On a folder 'youtube_test_set' containing wav or mp4 files with top 3 probable classes: python main.py -d youtube_test_set -k 3 -m A2 -p A2: On 1 min wav file with top 5 probable classes: python main.py --demo test_1min.wav -k 5

Configuration

Most of the values in config.py can be kept default, unless you want to tweak the parameters. Note that the argparser in main.py does not parse for all keywords in config.py

feature_type: logmelspec
num_bins: 128
gpu: False
sample_rate: 16000
threshold: 0.75
n_fft: 928                                          #formula: (2560*sample_rate)//44100
hop_length: 251                                     #formula: (694*sample_rate)//44100
n_mels: 128
fmin: 20
fmax: 8000
num_frames: 192                                     #formula: int(np.ceil(sample_rate*3/hop_length)) used in resizing spectrogram

# model_loading 
channel_means_path: data/statistics/16.0k/channel_means_logmelspec_012.npy
channel_stds_path: data/statistics/16.0k/channel_stds_logmelspec_012.npy

# prediction config
target_namesA2: ['breaking', 'crowd_scream', 'crying_sobbing', 'explosion', 'gunshot_gunfire', 'motor_vehicle_road','siren', 'speech', 'silence']
k: 3                                               # top-k results to return 
prefix: "A2:"                                          # prefix of each subtitle in the SRT file. eg {M1: chatter, others, breaking}
model: A2
device: cpu

Update 3/3/23 Final deliverable

VAD module is removed and incorporated into the main classifier instead.
Model A2 predicts these 9 classes - breaking, crowd_scream, crying_sobbing, explosion, gunshot_gunfire, motor_vehicle_road, siren, speech, silence.
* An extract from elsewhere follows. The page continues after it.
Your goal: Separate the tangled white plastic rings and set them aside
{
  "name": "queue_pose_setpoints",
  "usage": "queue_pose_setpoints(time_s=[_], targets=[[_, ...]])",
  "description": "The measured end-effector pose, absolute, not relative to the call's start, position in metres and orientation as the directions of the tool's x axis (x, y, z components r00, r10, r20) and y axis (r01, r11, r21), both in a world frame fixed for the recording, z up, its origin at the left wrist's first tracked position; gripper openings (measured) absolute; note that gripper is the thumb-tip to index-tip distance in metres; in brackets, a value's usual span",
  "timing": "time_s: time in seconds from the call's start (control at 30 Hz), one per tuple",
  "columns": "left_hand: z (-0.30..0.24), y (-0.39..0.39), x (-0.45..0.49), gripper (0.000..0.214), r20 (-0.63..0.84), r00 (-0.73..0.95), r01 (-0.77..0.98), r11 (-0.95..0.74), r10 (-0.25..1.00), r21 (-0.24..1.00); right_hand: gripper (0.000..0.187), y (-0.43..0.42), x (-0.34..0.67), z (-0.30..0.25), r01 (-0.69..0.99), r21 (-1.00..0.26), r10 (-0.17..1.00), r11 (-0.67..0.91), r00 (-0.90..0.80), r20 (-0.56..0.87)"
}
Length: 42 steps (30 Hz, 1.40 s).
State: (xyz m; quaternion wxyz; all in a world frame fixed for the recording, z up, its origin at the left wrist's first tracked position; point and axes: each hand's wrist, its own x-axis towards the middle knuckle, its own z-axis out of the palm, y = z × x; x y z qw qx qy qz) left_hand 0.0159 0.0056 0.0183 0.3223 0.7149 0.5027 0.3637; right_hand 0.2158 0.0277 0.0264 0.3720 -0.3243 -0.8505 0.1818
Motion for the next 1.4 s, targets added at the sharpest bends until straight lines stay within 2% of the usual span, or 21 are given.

Update 23/11/22 hugging face data collection for VAD module

Huggingface has suddenly decided to require users to sign in before being able to use their models. As such, I have included my own READ access token in this repo. For some reason in the future if it expires or fails to work, please regenerate your own access token following the issue here. the auth token goes in 'vad.py' under the PYAN class

Update 13/10/22 Alpha release

Includes a new silence detector module. In api.py and the docker image, the silence detector is turned on by default.
In main.py, the silence detector is off by default. Use the -v True argument to turn it on. Example command python main.py --demo test_1min.wav -k 5 -p M3: -m M3 -v True
Also includes a new model M3 which is trained on additional speech data.

Update 07/07/22

Now also creates xml and json captions (same captions as the srt, just different format).
You can now specify your caption prefix (eg 'M1:') and model to generate the captions in config.
Example command python main.py --demo test_1min.wav -k 5 -p M1: -m M1

Update 30/6/22

Now creates srt file for the audio. Load the audio-srt pair using VLC player.
Now also allows folder input for -d. Ignore other files that are not '.mp3', '.mp4' and '.wav'.